Construction of Data-Driven Model of PMSM for Stator and Rotor Temperature Prediction
Hanyang Chen, Liqin Sun, Heping Ling · 2024
As the electric vehicle market continues to grow, the importance of thermal management in its electric drive system has become increasingly prominent. As an integral component of the electric drive system, the temperature of permanent magnet motors directly affects the performance and safety of electric vehicles.
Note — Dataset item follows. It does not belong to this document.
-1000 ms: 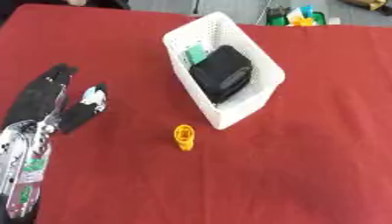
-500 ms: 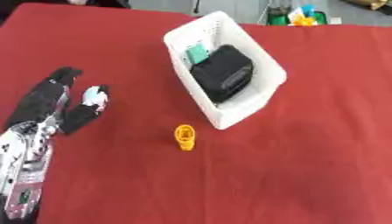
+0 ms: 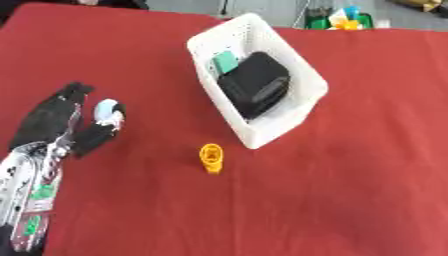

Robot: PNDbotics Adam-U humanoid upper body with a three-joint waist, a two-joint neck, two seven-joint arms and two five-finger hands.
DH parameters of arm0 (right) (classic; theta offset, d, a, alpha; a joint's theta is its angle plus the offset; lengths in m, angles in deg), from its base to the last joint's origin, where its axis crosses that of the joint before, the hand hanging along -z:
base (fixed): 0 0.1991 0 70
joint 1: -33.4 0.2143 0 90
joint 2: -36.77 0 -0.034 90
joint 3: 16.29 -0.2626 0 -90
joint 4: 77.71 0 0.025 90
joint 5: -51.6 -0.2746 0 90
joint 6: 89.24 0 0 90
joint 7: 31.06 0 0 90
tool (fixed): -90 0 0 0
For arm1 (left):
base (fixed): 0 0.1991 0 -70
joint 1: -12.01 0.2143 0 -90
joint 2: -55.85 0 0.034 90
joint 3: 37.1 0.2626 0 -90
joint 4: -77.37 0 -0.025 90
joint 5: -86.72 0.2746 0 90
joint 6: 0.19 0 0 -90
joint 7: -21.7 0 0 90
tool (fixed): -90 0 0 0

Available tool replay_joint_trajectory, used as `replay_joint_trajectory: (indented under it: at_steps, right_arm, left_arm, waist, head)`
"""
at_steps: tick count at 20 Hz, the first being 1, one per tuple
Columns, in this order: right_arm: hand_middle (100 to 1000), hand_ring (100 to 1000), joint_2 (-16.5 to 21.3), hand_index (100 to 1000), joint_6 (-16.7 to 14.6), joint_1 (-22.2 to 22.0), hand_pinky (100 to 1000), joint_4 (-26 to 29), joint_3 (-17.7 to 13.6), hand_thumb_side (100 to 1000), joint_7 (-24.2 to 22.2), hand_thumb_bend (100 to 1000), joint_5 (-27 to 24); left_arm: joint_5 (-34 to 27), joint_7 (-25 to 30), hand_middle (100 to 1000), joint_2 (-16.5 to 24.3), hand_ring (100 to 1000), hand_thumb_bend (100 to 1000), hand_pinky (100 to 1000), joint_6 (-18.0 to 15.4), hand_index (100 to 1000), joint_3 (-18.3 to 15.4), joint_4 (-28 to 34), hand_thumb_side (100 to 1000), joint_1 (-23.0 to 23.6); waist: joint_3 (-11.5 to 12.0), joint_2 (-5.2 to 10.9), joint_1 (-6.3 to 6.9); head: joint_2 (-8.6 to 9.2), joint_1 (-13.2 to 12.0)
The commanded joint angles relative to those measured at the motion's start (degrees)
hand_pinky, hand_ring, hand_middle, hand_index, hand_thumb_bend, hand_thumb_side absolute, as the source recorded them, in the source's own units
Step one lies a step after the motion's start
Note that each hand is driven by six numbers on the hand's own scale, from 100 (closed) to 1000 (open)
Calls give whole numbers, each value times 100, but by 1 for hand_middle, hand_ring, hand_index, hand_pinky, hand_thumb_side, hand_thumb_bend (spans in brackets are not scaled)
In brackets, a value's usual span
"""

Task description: Pick up objects on the table and place them in the box.

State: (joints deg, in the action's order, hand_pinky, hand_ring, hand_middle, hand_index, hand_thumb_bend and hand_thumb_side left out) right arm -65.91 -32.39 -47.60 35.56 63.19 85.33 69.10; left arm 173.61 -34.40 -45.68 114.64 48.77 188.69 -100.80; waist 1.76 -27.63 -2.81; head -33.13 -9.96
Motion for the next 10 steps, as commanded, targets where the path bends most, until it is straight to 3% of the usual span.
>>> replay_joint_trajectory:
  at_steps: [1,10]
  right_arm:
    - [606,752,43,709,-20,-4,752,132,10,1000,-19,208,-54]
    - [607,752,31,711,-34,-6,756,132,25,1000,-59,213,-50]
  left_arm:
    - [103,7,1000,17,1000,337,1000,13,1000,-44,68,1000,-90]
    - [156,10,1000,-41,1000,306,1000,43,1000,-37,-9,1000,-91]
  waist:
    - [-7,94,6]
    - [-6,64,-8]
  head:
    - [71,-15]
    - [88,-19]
Precise temperature monitoring and prediction of the motor, especially the stator and rotor regions with concentrated heat generation, are crucial to preventing overheating motor damage. However, it is hard to seize the temperature by sensors simply. This paper proposes a datadriven method for predicting the stator and rotor temperatures of PMSMs. Firstly, based on the studied form-wound PMSM, a simulation model of the motor is established, and the corresponding losses are calculated. Secondly, a thermal network model of the motor is constructed using the calculated losses, which enables the analysis of temperature distribution and trends within the motor. Then, based on the thermal network model, a data-driven model is constructed using a CNN-LSTM architecture. Ultimately, to verify the precision of the predictive model, simulation and experimental tests are conducted, wherein the model's projections are juxtaposed against actual motor data derived from experiments. The results show that the average error of stator temperature is 4.3 °C, and the maximum error is 6.7 °C. The average temperature error of the rotor permanent magnet is 3.9 °C, and the maximum error is 6.2 °C. In comparison with existing methodologies, the estimation accuracy has been enhanced by a minimum of 25%. The prediction outcomes exhibit high fidelity, thereby furnishing an efficacious approach for forecasting the temperature of PMSMs.